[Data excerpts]
--------

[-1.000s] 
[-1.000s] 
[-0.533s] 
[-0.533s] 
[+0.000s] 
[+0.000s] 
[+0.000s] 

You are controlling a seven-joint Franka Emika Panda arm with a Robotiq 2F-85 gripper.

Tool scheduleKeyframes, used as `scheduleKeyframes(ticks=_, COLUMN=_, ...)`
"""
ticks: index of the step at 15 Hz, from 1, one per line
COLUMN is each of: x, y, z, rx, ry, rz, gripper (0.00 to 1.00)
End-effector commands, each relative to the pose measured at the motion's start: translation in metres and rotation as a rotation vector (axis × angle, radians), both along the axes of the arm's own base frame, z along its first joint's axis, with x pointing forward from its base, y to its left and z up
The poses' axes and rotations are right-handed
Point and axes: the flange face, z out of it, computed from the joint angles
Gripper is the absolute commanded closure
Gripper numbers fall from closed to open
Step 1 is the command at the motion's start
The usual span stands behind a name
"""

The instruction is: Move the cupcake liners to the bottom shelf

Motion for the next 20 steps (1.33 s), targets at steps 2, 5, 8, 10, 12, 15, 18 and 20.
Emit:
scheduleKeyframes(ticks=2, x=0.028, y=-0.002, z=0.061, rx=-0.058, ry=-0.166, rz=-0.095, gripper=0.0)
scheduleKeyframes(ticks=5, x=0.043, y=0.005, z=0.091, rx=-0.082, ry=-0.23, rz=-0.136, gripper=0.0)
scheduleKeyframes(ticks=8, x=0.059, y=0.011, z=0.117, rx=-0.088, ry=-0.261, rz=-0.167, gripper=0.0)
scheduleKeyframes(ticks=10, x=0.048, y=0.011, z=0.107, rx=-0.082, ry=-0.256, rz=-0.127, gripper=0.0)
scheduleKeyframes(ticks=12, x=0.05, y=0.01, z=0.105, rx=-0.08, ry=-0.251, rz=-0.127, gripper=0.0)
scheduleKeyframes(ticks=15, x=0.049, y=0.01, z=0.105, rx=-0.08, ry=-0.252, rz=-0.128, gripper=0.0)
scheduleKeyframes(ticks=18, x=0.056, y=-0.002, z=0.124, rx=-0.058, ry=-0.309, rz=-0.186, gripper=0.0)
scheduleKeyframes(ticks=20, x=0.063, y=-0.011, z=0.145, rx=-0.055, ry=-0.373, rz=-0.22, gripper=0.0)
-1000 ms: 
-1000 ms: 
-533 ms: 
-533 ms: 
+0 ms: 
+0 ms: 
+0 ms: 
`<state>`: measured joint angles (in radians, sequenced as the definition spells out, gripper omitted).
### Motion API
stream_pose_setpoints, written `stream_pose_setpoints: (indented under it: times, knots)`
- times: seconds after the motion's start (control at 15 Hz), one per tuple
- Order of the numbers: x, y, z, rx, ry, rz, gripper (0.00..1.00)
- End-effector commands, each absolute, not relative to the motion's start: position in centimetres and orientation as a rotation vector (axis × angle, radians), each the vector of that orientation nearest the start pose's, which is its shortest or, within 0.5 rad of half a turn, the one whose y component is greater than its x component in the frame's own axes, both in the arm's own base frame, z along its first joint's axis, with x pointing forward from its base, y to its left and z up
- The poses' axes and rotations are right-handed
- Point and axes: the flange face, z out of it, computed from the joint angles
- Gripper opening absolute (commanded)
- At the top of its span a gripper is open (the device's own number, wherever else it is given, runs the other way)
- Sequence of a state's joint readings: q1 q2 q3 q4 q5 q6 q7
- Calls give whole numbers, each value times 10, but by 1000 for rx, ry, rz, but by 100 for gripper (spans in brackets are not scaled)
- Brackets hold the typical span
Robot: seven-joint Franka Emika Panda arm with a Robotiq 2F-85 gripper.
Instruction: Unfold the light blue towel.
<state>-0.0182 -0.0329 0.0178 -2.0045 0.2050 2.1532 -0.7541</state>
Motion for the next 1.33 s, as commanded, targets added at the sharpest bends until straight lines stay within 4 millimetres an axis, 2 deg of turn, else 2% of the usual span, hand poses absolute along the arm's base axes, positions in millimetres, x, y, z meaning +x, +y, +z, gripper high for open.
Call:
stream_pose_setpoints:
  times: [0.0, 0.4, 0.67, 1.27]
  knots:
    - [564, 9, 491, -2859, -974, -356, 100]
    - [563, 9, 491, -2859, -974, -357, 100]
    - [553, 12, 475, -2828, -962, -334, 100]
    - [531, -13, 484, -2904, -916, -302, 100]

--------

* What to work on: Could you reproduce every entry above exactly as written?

* Written answer:
[-1.000s] 
[-1.000s] 
[-0.533s] 
[-0.533s] 
[+0.000s] 
[+0.000s] 
[+0.000s] 

You are controlling a seven-joint Franka Emika Panda arm with a Robotiq 2F-85 gripper.

Tool scheduleKeyframes, used as `scheduleKeyframes(ticks=_, COLUMN=_, ...)`
"""
ticks: index of the step at 15 Hz, from 1, one per line
COLUMN is each of: x, y, z, rx, ry, rz, gripper (0.00 to 1.00)
End-effector commands, each relative to the pose measured at the motion's start: translation in metres and rotation as a rotation vector (axis × angle, radians), both along the axes of the arm's own base frame, z along its first joint's axis, with x pointing forward from its base, y to its left and z up
The poses' axes and rotations are right-handed
Point and axes: the flange face, z out of it, computed from the joint angles
Gripper is the absolute commanded closure
Gripper numbers fall from closed to open
Step 1 is the command at the motion's start
The usual span stands behind a name
"""

The instruction is: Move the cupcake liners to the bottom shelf

Motion for the next 20 steps (1.33 s), targets at steps 2, 5, 8, 10, 12, 15, 18 and 20.
Emit:
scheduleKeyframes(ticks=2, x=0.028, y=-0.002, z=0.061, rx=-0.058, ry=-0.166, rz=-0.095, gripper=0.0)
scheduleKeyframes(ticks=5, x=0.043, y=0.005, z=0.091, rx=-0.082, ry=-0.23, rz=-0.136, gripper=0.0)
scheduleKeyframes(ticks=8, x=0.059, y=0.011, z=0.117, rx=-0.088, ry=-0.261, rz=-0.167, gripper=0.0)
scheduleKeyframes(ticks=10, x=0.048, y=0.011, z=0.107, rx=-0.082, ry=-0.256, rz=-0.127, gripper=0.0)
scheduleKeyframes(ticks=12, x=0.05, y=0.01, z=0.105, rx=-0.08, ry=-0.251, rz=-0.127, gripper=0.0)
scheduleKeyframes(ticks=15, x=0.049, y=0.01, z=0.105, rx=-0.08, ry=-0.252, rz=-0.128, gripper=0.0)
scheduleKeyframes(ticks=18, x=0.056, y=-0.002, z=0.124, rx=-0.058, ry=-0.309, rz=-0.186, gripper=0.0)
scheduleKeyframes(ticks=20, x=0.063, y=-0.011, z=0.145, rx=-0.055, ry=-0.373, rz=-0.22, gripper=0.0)
-1000 ms: 
-1000 ms: 
-533 ms: 
-533 ms: 
+0 ms: 
+0 ms: 
+0 ms: 
`<state>`: measured joint angles (in radians, sequenced as the definition spells out, gripper omitted).
### Motion API
stream_pose_setpoints, written `stream_pose_setpoints: (indented under it: times, knots)`
- times: seconds after the motion's start (control at 15 Hz), one per tuple
- Order of the numbers: x, y, z, rx, ry, rz, gripper (0.00..1.00)
- End-effector commands, each absolute, not relative to the motion's start: position in centimetres and orientation as a rotation vector (axis × angle, radians), each the vector of that orientation nearest the start pose's, which is its shortest or, within 0.5 rad of half a turn, the one whose y component is greater than its x component in the frame's own axes, both in the arm's own base frame, z along its first joint's axis, with x pointing forward from its base, y to its left and z up
- The poses' axes and rotations are right-handed
- Point and axes: the flange face, z out of it, computed from the joint angles
- Gripper opening absolute (commanded)
- At the top of its span a gripper is open (the device's own number, wherever else it is given, runs the other way)
- Sequence of a state's joint readings: q1 q2 q3 q4 q5 q6 q7
- Calls give whole numbers, each value times 10, but by 1000 for rx, ry, rz, but by 100 for gripper (spans in brackets are not scaled)
- Brackets hold the typical span
Robot: seven-joint Franka Emika Panda arm with a Robotiq 2F-85 gripper.
Instruction: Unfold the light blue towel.
<state>-0.0182 -0.0329 0.0178 -2.0045 0.2050 2.1532 -0.7541</state>
Motion for the next 1.33 s, as commanded, targets added at the sharpest bends until straight lines stay within 4 millimetres an axis, 2 deg of turn, else 2% of the usual span, hand poses absolute along the arm's base axes, positions in millimetres, x, y, z meaning +x, +y, +z, gripper high for open.
Call:
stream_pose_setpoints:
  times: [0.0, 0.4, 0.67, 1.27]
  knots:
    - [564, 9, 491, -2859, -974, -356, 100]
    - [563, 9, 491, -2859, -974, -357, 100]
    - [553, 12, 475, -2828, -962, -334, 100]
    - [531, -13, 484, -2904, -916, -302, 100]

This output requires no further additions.